Anthropic's three major announcements: new models, computer use API, and an analysis tool
Anthropic made several important announcements this week, starting with the launch of the upgraded Claude 3.5 Sonnet and the new Claude 3.5 Haiku. Interestingly, Anthropic notes that Claude 3.5 Haiku, the smallest in the current family of Claude models, has a performance matching Claude 3 Opus, the largest model from Claude's previous generation. Claude 3.5 Sonnet is available immediately, while Claude 3.5 Haiku will be released shortly.

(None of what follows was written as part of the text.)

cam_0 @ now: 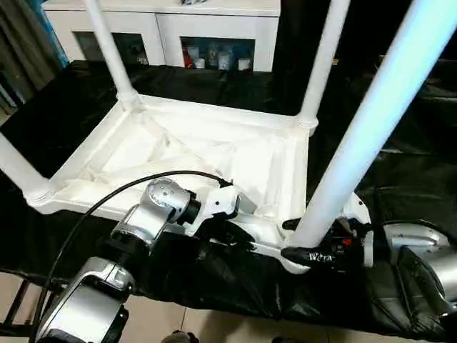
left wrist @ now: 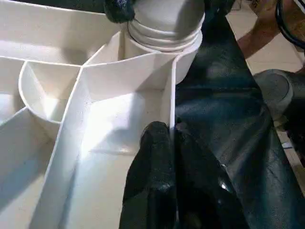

The released results show that the upgraded Claude 3.5 Sonnet scores higher than its predecessor in all evaluated benchmarks. Remarkably, the two areas of most improvement are agentic coding (SWE-bench Verified), where the new Sonnet displays an improvement from 33.4% to 49.0%, and agentic tool use as tested by the TAU-bench. In the TAU-bench airline domain, Claude 3.5 Sonnet upped its predecessor's score by an impressive 10%, from 36% to 46%. These scores represent a milestone in providing Claude with agentic capabilities and are also quite relevant for the debuted public beta of the computer use API.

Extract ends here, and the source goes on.